Every home mortgage loan requires closing costs. These costs are separate from the money that will go to the seller at closing.
First, there are lender fees such as processing and underwriting fees. Then there are non-lender fees, which include title insurance premiums, appraisal fees, inspection fees, and perhaps attorney fees. They all add up, and they do have to be paid, one way or another.
You know that it’s wise to become pre-approved for a mortgage loan before beginning your search for an Orlando home. It is also wise to discuss your alternatives with regard to the down payment and closing costs.
Depending upon the market, the seller may be willing to pay some or all of your closing costs. In a buyer’s market, a seller might readily agree. However, in a tight seller’s market, you might have to increase the purchase price to offset this seller concession.
Since closing costs generally come in at between 1% and 2% of the selling price, the house should still appraise for enough to cover the price increase.
Another way to reduce the amount needed out-of-pocket at closing is to pay a slightly higher interest rate in exchange for a lender credit for closing costs.
Here’s how the alternatives will affect your monthly payment on a $300,000 30-year fixed-rate mortgage, assuming that your lender has offered you a 4.25% interest rate:
You pay your own closing costs on a $300,000 loan at 4.25%. Your monthly payment for principal and interest will be $1,476.
Your lender increases the interest rate to 4.5% and gives you a 1% credit ($3,000) for closing costs. Your monthly payment for principal and interest will be $1,520.
The seller agrees to pay 1% of the loan amount ($3,000) to assist with your closing costs. Your interest rate remains at 4.25% with a monthly payment of $1,476.
You increase the purchase price by 1% ($3,000) and the seller pays $3,000 in closing costs.
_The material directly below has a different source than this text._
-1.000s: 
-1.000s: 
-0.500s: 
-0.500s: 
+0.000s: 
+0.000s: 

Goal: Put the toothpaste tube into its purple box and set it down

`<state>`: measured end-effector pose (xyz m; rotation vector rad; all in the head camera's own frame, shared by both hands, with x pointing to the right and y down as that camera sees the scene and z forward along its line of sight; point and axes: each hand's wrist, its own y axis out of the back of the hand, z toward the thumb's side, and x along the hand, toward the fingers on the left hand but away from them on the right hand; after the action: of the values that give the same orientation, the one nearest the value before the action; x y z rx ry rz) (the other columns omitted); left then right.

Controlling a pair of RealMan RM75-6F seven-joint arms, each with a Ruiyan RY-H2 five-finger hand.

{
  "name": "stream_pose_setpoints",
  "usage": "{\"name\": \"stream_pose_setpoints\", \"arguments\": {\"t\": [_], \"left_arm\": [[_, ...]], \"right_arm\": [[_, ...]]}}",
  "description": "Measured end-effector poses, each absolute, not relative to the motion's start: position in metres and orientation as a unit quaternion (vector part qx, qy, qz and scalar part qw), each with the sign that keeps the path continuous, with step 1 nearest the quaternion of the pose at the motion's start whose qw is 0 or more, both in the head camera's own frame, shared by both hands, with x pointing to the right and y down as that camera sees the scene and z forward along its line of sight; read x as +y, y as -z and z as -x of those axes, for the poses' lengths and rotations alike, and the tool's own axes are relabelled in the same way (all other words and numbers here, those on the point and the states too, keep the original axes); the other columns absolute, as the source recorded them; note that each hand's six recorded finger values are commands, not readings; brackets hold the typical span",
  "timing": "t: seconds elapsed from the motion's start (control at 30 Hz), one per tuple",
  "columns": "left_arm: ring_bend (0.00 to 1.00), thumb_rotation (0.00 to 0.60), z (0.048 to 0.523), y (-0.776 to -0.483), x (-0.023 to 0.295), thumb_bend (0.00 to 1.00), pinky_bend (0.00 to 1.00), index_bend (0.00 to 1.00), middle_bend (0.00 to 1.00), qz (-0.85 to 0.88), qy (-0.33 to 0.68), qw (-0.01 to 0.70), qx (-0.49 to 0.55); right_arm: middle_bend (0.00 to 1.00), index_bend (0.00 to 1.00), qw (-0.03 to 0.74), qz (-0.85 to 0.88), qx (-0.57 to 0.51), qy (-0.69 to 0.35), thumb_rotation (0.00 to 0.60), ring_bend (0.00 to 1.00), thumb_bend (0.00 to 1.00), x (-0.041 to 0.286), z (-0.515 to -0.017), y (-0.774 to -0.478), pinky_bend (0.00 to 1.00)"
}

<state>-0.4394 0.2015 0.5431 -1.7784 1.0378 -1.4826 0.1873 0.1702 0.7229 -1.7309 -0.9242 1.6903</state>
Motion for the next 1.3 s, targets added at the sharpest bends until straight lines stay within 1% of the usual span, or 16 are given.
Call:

Your loan is now $303,000 with an interest rate of 4.25%, and your monthly payment will be $1,491.
Your true closing costs will be more or less than the 1% used in this example, and a seller may be willing to pay some but not all of your closing costs without raising the purchase price.
Once you’ve shopped for an Orlando home and know the approximate price you’ll pay, go over these details once more with your lender and your agent. Understanding your alternatives will aid both in writing your home purchase offer and in negotiating with the seller.